“It’s funny because this a lifetime achievement award, so it feels like it’s time to retire,” Huang jokingly remarked. “But of course, I was honored to receive the award, it’s a very nice recognition.”
Huang, a professor of economics at UNH Peter T. Paul College of Business and Economics, is described as a pioneer in non-market valuation. Her work includes economic valuation of environmental/non-public goods — putting a price tag on priceless things.
“You have to look at the benefits and costs to improve the sustainability of the environment, so it’s important to figure out what the benefits are when we want to do something,” Huang says. “When we talk about the environment a lot of things are public goods, it’s not like a private good that you can just purchase from the private market and there’s a price for it.”
Examples of environmental valuation projects that Huang has worked on include the economic benefits of raising national air quality standards and the benefits and costs of beach erosion control. Huang has also done projects with water quality, highway noise, solid waste management and seafood risk perceptions.

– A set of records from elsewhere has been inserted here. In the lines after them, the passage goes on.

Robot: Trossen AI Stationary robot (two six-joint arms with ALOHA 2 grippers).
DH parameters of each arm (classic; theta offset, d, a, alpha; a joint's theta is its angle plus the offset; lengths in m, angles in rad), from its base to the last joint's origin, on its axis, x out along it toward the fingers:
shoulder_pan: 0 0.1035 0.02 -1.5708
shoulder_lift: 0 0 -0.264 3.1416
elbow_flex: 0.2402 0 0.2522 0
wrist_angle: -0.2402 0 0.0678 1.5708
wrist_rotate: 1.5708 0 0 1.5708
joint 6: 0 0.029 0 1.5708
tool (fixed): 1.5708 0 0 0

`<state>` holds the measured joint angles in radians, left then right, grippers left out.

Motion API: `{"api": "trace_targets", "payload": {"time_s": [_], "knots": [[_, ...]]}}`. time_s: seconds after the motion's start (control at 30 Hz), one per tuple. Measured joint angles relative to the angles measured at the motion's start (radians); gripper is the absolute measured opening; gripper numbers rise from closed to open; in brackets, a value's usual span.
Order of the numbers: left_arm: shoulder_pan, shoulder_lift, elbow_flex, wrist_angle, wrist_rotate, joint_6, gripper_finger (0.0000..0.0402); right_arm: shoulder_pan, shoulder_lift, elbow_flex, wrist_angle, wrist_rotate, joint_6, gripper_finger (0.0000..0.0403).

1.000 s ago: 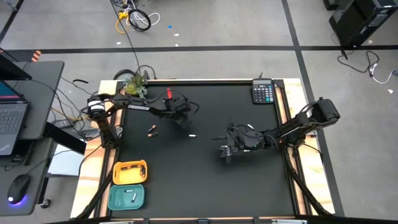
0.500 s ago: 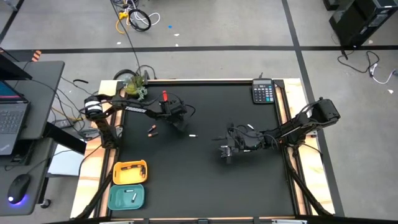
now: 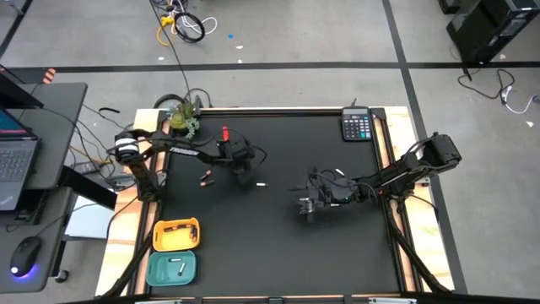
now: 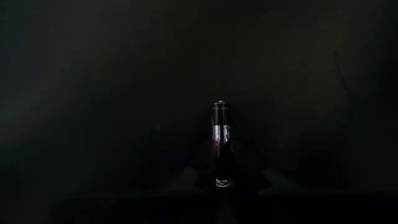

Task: Sort batteries
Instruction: Put the silver battery into the green bin

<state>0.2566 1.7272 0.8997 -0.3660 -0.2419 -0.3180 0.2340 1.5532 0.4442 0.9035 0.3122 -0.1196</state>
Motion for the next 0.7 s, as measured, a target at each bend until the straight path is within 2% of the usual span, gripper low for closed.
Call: {"api": "trace_targets", "payload": {"time_s": [0.2, 0.33, 0.5, 0.6, 0.7], "knots": [[-0.023, -0.104, 0.060, -0.052, -0.022, 0.049, 0.0021, 0.000, 0.000, 0.000, -0.008, 0.000, 0.000, 0.0151], [-0.077, -0.188, 0.084, -0.183, 0.088, 0.004, 0.0020, 0.000, 0.000, 0.000, -0.016, 0.000, 0.000, 0.0151], [-0.213, -0.304, 0.109, -0.419, 0.357, -0.201, 0.0020, 0.000, 0.000, 0.000, -0.053, 0.040, -0.009, 0.0151], [-0.349, -0.367, 0.108, -0.522, 0.436, -0.369, 0.0020, 0.002, 0.000, -0.015, -0.053, 0.086, -0.013, 0.0151], [-0.498, -0.428, 0.109, -0.587, 0.460, -0.549, 0.0020, -0.005, 0.000, -0.036, -0.052, 0.131, -0.028, 0.0151]]}}
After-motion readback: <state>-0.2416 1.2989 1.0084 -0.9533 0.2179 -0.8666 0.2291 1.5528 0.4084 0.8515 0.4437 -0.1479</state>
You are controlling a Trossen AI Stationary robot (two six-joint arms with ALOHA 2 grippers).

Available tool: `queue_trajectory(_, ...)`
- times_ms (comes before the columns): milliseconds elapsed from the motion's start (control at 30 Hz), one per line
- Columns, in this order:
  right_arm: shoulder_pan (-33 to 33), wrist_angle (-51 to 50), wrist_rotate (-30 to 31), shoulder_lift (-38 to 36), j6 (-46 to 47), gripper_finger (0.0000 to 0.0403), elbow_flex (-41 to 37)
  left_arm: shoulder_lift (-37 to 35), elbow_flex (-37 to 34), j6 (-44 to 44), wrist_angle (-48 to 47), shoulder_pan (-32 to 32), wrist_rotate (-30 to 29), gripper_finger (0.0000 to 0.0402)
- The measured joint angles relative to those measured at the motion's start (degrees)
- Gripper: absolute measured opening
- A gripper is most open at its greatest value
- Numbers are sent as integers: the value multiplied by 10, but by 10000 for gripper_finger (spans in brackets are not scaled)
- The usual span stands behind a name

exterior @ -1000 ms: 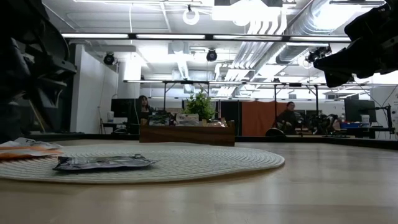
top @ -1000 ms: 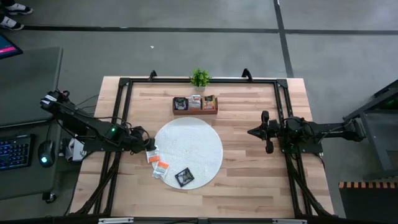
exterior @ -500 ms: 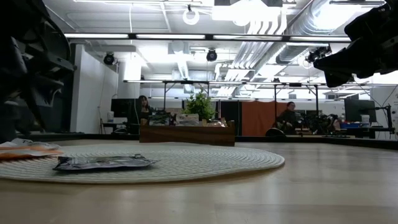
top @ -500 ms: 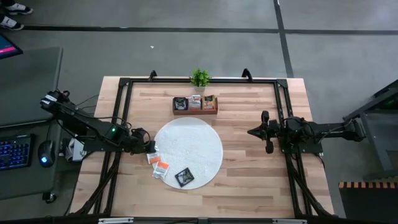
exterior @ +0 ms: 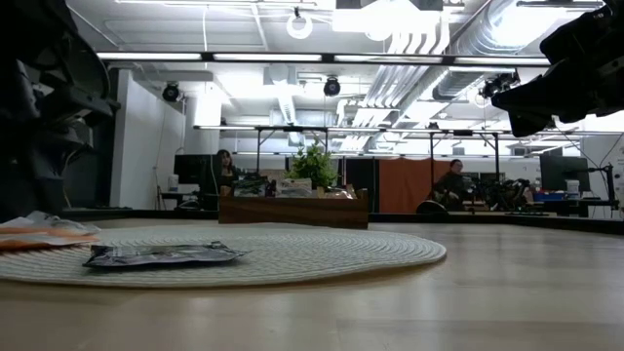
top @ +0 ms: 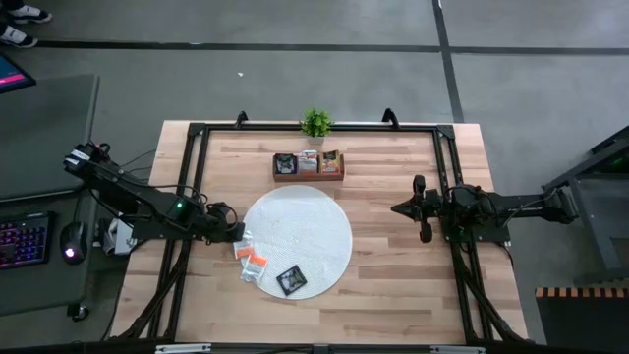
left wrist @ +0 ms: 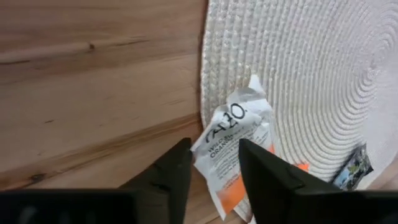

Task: Pick & Place Tea
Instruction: Put the orange tea bag into the middle section of the wooden organizer

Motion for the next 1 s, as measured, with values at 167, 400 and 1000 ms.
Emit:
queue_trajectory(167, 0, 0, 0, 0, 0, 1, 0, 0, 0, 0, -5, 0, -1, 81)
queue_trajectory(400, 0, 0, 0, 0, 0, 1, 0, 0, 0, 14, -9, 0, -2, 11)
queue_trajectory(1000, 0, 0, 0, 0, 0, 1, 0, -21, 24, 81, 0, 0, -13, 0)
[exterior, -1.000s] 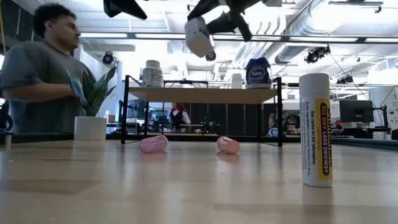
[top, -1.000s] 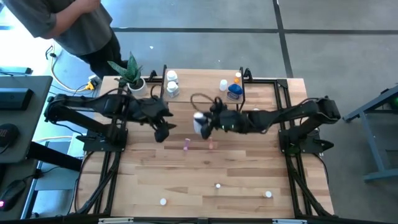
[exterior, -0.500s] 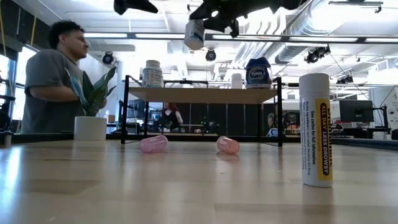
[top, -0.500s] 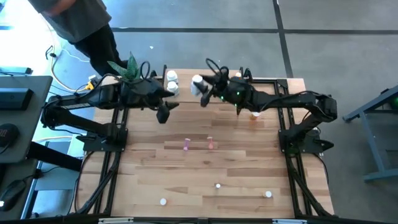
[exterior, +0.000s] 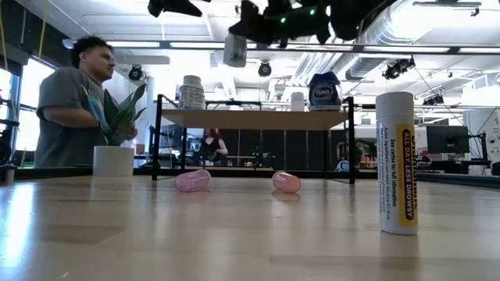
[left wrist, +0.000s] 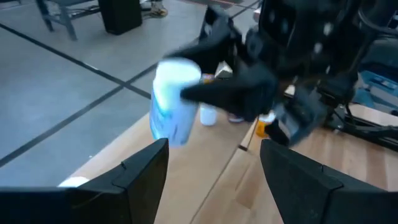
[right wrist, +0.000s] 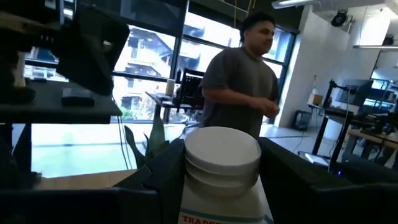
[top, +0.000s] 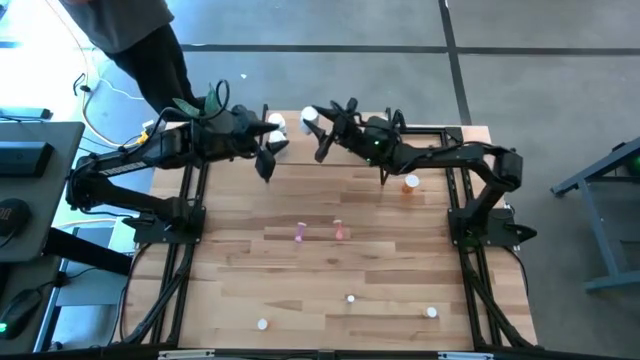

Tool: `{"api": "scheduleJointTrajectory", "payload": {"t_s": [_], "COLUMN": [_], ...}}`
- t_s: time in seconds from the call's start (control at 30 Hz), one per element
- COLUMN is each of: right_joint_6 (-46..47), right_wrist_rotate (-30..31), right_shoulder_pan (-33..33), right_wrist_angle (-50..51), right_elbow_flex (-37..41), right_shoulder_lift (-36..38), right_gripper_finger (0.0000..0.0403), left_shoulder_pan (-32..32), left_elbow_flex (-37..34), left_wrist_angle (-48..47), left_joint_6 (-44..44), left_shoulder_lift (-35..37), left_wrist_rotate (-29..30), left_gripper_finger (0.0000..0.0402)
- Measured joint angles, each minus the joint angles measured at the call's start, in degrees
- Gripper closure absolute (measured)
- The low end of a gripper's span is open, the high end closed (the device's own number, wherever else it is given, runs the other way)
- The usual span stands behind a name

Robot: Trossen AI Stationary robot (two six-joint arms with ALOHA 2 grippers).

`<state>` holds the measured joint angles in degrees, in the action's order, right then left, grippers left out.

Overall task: Pick and place medicine bottles onto shelf by color
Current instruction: Put the white pill bottle on the shelf

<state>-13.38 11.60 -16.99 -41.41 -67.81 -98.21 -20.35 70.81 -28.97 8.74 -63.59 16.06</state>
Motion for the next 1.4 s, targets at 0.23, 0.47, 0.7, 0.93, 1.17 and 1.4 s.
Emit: {"api": "scheduleJointTrajectory", "payload": {"t_s": [0.23,0.47,0.7,0.93,1.17,1.4], "right_joint_6": [-0.4,0.48,3.05,5.7,8.71,10.84], "right_wrist_rotate": [4.4,4.44,4.94,4.46,4.5,4.5], "right_shoulder_pan": [-0.77,-0.65,-0.61,-0.59,-0.62,-0.63], "right_wrist_angle": [-3.9,-4.35,-3.19,4.09,8.59,9.5], "right_elbow_flex": [0.02,0.02,-2.1,-4.17,-4.26,-4.33], "right_shoulder_lift": [-5.53,-8.44,-11.45,-12.13,-12.05,-12.0], "right_gripper_finger": [0.024,0.024,0.024,0.024,0.024,0.0228], "left_shoulder_pan": [-0.43,-0.43,-0.43,-0.43,-0.43,-0.43], "left_elbow_flex": [0.0,0.0,0.0,0.0,0.0,0.0], "left_wrist_angle": [0.04,0.04,0.04,-0.34,-1.03,-1.28], "left_joint_6": [-1.13,-1.45,-1.45,-1.45,-1.45,-1.45], "left_shoulder_lift": [-0.02,-0.02,-0.02,-0.02,-0.02,-0.02], "left_wrist_rotate": [0.42,1.17,1.2,1.13,1.11,1.1], "left_gripper_finger": [0.0159,0.0159,0.0159,0.0159,0.0159,0.0159]}}
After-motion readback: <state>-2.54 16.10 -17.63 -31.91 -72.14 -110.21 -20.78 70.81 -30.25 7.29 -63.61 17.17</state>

Determining the price of a public good involves extensive research through direct and indirect methods. For example, a valuation of improving the water quality at a local beach could include a direct method where Huang puts together a survey to ask people directly what they would be willing to pay to improve water quality.
An indirect method would include collecting economic data to determine if beaches with poorer water quality make less money or get fewer visitors than beaches with better water quality, establishing a cost/benefit analysis, according to Huang.

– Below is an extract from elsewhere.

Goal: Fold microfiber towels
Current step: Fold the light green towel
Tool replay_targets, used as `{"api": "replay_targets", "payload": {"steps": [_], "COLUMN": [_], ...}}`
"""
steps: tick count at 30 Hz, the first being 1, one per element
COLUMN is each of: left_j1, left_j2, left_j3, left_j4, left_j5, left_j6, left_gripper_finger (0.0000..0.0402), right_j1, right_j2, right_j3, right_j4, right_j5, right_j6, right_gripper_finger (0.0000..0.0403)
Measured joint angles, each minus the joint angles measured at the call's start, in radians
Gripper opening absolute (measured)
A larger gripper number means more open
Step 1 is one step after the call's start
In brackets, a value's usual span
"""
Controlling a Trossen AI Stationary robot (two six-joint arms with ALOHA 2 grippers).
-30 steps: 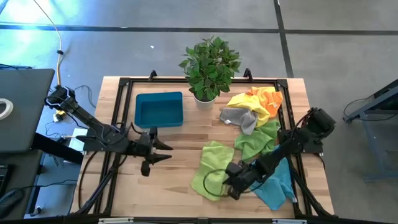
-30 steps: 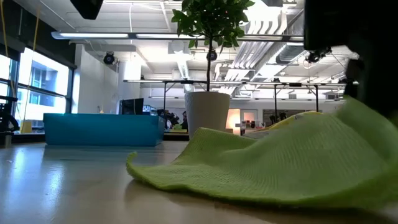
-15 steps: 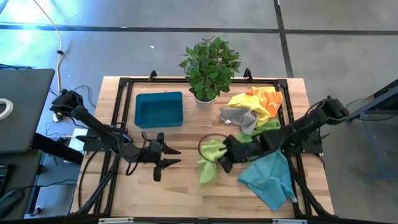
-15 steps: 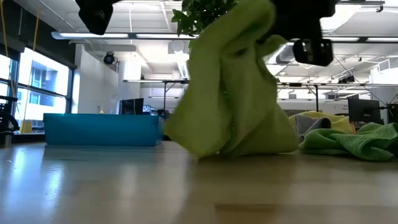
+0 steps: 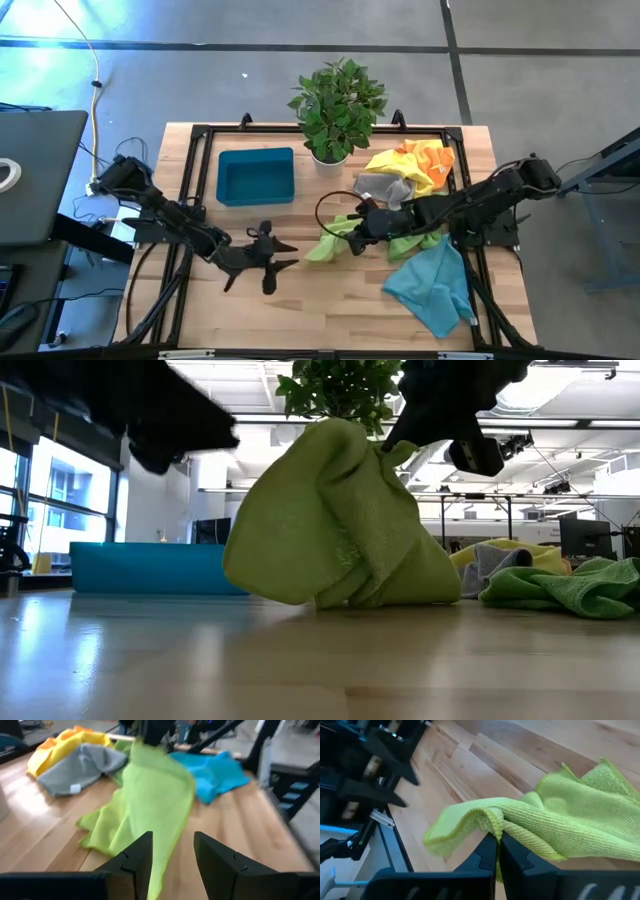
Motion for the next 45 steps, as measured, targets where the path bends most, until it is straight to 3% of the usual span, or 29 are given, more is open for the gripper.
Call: {"api": "replay_targets", "payload": {"steps": [6,16,21,35,38,43,45], "left_j1": [0.031,0.051,0.055,0.056,0.060,0.071,0.076], "left_j2": [0.072,0.143,0.194,0.327,0.347,0.368,0.368], "left_j3": [0.000,0.000,0.000,0.013,0.047,0.098,0.109], "left_j4": [0.084,0.126,0.124,0.124,0.129,0.126,0.125], "left_j5": [0.002,0.117,0.113,0.046,0.046,0.047,0.049], "left_j6": [-0.044,0.009,0.025,-0.121,-0.107,-0.074,-0.089], "left_gripper_finger": [0.0133,0.0133,0.0133,0.0129,0.0108,0.0020,0.0008], "right_j1": [-0.001,-0.001,-0.001,-0.001,-0.001,-0.001,-0.001], "right_j2": [0.000,0.000,0.000,0.000,-0.001,-0.001,-0.001], "right_j3": [0.000,0.000,0.000,0.000,0.000,0.000,0.000], "right_j4": [0.000,-0.001,-0.001,0.001,0.001,0.002,0.002], "right_j5": [0.000,0.000,0.000,0.009,0.030,0.036,0.039], "right_j6": [-0.002,-0.003,0.001,0.005,0.001,-0.001,-0.007], "right_gripper_finger": [0.0000,0.0000,0.0000,0.0000,0.0000,0.0000,0.0000]}}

In nominating Huang for the award, economics professor Robert Mohr noted that Huang’s improved valuation techniques help policymakers direct resources to important environmental and resource problems. As an example, he cited Huang’s current work highlighting the value that recreational users place on access to Plum Island National Seashore, which supports policy decisions on preserving and maintaining this local resource.
Huang says one thing that makes her research particularly engaging is the fact that non-market valuation applies to a wide array of industries, and she gets to work with the brightest minds in science, including ecologists, engineers and geologists.
“I work with a lot of scientists, depending on the nature of the topic, and I really need to rely on them to help me understand things,” she says. “It also means a lot of communication because we all look at things from different aspects. It’s interesting working with people in different disciplines.”
A challenging project that Huang once worked on occurred early in her academic career when she was approached by the co-director of the NOAA-UNH Joint Hydrographic Center about determining the value of a hydrographic survey — a survey of the ocean floor.
Huang said the scope of the project made it a challenge because there are several potential benefits to surveying the ocean floor, including navigation, oil drilling and natural resource tracking, to name a few.
“It’s very expensive to survey the ocean floor, as you can imagine,” Huang says. “They came to me to see if there was a way to come up with a benefit measure to justify their budget. But it’s such a big project, so I could only do one little part of it.”
Huang worked with the Passenger Vessel Association on a case study to determine how much members were willing to pay for the most updated navigational chart information in electronic format, to show value to how updated navigation would benefit boaters.
Some of Huang’s recent collaborations include working with environmental engineers to gauge individual willingness to pay for technology to enable household greywater reuse, which included surveying neighborhoods in Boston and Atlanta, and working with ecologists to determine landowners' willingness to control invasive plants.
Huang says she appreciates the research process and how it can constantly evolve through survey design, statistical methods and data analysis.
“Non-market valuation research is fun. It all comes down to the methodologies, which can be applied to valuing all sorts of non-market goods. There’s always room to further improve the methodologies,” she says. “I still have a few things in mind that I would like to pursue.”